- _What is needed_
Write the lines below out exactly, dropping each picture.
%%
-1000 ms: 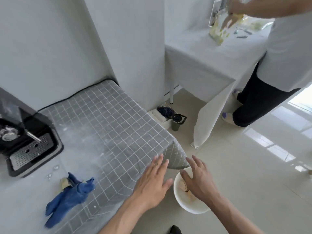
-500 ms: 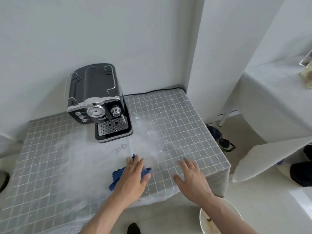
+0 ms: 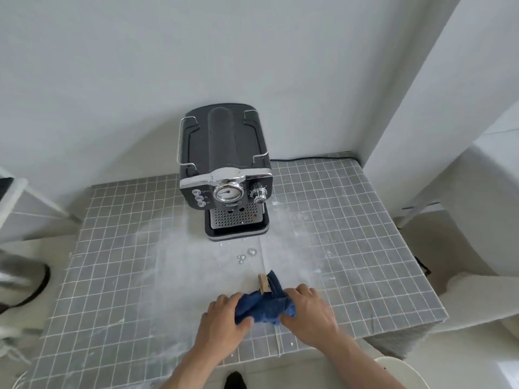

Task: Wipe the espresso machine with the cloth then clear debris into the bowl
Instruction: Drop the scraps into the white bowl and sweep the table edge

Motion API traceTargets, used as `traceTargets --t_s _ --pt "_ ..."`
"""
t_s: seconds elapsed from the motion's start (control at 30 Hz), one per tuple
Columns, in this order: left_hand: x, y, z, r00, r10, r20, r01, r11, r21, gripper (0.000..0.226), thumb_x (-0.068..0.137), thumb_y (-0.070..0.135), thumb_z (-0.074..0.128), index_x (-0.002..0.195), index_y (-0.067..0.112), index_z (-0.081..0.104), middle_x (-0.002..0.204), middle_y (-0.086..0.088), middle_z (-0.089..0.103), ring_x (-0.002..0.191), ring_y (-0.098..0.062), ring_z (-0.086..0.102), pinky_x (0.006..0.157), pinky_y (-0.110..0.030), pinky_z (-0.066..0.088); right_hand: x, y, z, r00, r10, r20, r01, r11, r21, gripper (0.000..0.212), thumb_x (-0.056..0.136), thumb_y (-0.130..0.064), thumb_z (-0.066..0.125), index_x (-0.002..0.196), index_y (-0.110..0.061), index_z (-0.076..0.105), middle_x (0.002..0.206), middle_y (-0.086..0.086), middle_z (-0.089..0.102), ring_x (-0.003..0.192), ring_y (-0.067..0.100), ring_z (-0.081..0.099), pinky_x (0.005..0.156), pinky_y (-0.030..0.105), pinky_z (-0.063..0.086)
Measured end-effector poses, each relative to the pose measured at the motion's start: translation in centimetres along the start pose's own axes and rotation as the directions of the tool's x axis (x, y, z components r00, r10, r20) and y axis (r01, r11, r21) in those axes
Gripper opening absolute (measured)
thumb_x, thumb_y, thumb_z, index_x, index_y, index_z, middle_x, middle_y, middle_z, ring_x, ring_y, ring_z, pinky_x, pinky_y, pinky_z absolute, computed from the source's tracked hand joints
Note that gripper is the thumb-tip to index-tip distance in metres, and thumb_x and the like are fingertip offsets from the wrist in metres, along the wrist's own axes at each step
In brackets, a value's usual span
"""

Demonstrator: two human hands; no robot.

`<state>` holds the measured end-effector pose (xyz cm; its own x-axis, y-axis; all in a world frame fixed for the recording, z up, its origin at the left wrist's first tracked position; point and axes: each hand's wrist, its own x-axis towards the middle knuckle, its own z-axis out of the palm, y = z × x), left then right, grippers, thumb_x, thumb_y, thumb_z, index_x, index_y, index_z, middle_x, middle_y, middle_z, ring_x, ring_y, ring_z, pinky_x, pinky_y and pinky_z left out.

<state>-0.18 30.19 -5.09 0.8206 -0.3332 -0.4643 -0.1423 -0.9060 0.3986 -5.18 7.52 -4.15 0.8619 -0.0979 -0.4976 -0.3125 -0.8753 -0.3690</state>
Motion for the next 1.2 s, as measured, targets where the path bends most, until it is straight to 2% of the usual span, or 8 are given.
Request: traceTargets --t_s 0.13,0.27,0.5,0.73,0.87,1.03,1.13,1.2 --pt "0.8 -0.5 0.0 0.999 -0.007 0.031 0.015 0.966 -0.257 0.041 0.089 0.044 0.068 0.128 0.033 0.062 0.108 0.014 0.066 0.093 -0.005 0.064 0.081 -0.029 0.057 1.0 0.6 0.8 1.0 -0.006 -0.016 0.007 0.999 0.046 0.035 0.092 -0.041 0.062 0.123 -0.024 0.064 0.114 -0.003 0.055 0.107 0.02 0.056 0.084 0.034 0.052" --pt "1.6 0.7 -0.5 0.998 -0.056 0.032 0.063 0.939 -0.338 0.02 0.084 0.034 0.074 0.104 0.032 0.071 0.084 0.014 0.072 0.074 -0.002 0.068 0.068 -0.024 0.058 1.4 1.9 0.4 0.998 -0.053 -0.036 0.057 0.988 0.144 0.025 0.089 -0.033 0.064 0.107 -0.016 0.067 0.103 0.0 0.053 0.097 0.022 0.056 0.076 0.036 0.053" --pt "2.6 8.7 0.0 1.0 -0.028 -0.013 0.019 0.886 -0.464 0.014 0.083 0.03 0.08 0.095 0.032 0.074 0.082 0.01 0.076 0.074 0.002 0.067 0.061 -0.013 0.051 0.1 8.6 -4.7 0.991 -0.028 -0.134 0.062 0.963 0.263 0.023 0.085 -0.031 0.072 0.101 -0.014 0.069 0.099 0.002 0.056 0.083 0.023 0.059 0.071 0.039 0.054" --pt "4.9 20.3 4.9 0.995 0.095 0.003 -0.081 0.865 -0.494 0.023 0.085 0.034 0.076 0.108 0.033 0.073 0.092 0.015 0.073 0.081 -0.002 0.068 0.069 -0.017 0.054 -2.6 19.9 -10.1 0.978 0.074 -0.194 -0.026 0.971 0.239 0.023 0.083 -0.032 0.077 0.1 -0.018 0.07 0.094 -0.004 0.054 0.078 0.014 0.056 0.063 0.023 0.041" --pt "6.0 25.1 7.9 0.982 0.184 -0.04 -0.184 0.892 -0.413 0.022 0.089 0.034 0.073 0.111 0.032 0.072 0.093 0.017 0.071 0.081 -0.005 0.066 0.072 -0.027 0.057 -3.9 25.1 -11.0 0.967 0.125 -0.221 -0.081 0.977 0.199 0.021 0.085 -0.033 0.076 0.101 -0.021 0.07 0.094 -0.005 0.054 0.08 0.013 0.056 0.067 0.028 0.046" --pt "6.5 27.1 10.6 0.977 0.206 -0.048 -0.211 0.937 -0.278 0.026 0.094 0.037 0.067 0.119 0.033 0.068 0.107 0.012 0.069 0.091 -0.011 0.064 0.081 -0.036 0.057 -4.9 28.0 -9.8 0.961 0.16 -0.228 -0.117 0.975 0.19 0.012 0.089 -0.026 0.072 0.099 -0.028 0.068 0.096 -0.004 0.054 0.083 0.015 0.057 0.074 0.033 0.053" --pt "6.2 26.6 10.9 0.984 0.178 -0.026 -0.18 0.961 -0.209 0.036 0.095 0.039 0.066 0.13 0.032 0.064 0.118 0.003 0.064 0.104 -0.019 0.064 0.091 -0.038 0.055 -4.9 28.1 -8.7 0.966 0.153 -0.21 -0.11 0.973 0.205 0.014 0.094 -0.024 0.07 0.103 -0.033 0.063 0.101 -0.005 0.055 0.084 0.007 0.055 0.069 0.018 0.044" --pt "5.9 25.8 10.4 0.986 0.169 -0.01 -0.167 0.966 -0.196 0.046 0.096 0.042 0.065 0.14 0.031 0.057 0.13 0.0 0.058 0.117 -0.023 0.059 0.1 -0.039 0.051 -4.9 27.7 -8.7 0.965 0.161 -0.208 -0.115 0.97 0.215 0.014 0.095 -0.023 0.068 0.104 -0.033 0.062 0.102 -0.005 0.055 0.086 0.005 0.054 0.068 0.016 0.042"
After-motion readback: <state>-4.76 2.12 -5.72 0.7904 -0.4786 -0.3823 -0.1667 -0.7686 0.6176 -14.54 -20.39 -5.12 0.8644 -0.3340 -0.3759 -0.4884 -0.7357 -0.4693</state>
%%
- _Completed exercise_
-1000 ms: 
-500 ms: 
+0 ms: 

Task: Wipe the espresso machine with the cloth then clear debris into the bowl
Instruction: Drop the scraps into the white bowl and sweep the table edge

Motion API traceTargets, used as `traceTargets --t_s _ --pt "_ ..."`
"""
t_s: seconds elapsed from the motion's start (control at 30 Hz), one per tuple
Columns, in this order: left_hand: x, y, z, r00, r10, r20, r01, r11, r21, gripper (0.000..0.226), thumb_x (-0.068..0.137), thumb_y (-0.070..0.135), thumb_z (-0.074..0.128), index_x (-0.002..0.195), index_y (-0.067..0.112), index_z (-0.081..0.104), middle_x (-0.002..0.204), middle_y (-0.086..0.088), middle_z (-0.089..0.103), ring_x (-0.002..0.191), ring_y (-0.098..0.062), ring_z (-0.086..0.102), pinky_x (0.006..0.157), pinky_y (-0.110..0.030), pinky_z (-0.066..0.088); right_hand: x, y, z, r00, r10, r20, r01, r11, r21, gripper (0.000..0.212), thumb_x (-0.056..0.136), thumb_y (-0.130..0.064), thumb_z (-0.066..0.125), index_x (-0.002..0.196), index_y (-0.110..0.061), index_z (-0.076..0.105), middle_x (0.002..0.206), middle_y (-0.086..0.086), middle_z (-0.089..0.102), ring_x (-0.003..0.192), ring_y (-0.067..0.100), ring_z (-0.081..0.099), pinky_x (0.005..0.156), pinky_y (-0.030..0.105), pinky_z (-0.063..0.086)
Measured end-effector poses, each relative to the pose measured at the motion's start: translation in centimetres along the start pose's own axes and rotation as the directions of the tool's x axis (x, y, z components r00, r10, r20) and y axis (r01, r11, r21) in those axes
Gripper opening absolute (measured)
thumb_x, thumb_y, thumb_z, index_x, index_y, index_z, middle_x, middle_y, middle_z, ring_x, ring_y, ring_z, pinky_x, pinky_y, pinky_z absolute, computed from the source's tracked hand joints
Note that gripper is the thumb-tip to index-tip distance in metres, and thumb_x and the like are fingertip offsets from the wrist in metres, along the wrist's own axes at each step
In brackets, a value's usual span
"""

Demonstrator: two human hands; no robot.

`<state>` holds the measured end-effector pose (xyz cm; its own x-axis, y-axis; all in a world frame fixed for the recording, z up, its origin at the left wrist's first tracked position; point and axes: each hand's wrist, its own x-axis towards the middle knuckle, its own z-axis out of the palm, y = z × x), left then right, grippers, thumb_x, thumb_y, thumb_z, index_x, index_y, index_z, middle_x, middle_y, middle_z, ring_x, ring_y, ring_z, pinky_x, pinky_y and pinky_z left out.

<state>-0.18 30.19 -5.09 0.8206 -0.3332 -0.4643 -0.1423 -0.9060 0.3986 -5.18 7.52 -4.15 0.8619 -0.0979 -0.4976 -0.3125 -0.8753 -0.3690</state>
Motion for the next 1.2 s, as measured, targets where the path bends most, until it is straight to 2% of the usual span, or 8 are given.
Request: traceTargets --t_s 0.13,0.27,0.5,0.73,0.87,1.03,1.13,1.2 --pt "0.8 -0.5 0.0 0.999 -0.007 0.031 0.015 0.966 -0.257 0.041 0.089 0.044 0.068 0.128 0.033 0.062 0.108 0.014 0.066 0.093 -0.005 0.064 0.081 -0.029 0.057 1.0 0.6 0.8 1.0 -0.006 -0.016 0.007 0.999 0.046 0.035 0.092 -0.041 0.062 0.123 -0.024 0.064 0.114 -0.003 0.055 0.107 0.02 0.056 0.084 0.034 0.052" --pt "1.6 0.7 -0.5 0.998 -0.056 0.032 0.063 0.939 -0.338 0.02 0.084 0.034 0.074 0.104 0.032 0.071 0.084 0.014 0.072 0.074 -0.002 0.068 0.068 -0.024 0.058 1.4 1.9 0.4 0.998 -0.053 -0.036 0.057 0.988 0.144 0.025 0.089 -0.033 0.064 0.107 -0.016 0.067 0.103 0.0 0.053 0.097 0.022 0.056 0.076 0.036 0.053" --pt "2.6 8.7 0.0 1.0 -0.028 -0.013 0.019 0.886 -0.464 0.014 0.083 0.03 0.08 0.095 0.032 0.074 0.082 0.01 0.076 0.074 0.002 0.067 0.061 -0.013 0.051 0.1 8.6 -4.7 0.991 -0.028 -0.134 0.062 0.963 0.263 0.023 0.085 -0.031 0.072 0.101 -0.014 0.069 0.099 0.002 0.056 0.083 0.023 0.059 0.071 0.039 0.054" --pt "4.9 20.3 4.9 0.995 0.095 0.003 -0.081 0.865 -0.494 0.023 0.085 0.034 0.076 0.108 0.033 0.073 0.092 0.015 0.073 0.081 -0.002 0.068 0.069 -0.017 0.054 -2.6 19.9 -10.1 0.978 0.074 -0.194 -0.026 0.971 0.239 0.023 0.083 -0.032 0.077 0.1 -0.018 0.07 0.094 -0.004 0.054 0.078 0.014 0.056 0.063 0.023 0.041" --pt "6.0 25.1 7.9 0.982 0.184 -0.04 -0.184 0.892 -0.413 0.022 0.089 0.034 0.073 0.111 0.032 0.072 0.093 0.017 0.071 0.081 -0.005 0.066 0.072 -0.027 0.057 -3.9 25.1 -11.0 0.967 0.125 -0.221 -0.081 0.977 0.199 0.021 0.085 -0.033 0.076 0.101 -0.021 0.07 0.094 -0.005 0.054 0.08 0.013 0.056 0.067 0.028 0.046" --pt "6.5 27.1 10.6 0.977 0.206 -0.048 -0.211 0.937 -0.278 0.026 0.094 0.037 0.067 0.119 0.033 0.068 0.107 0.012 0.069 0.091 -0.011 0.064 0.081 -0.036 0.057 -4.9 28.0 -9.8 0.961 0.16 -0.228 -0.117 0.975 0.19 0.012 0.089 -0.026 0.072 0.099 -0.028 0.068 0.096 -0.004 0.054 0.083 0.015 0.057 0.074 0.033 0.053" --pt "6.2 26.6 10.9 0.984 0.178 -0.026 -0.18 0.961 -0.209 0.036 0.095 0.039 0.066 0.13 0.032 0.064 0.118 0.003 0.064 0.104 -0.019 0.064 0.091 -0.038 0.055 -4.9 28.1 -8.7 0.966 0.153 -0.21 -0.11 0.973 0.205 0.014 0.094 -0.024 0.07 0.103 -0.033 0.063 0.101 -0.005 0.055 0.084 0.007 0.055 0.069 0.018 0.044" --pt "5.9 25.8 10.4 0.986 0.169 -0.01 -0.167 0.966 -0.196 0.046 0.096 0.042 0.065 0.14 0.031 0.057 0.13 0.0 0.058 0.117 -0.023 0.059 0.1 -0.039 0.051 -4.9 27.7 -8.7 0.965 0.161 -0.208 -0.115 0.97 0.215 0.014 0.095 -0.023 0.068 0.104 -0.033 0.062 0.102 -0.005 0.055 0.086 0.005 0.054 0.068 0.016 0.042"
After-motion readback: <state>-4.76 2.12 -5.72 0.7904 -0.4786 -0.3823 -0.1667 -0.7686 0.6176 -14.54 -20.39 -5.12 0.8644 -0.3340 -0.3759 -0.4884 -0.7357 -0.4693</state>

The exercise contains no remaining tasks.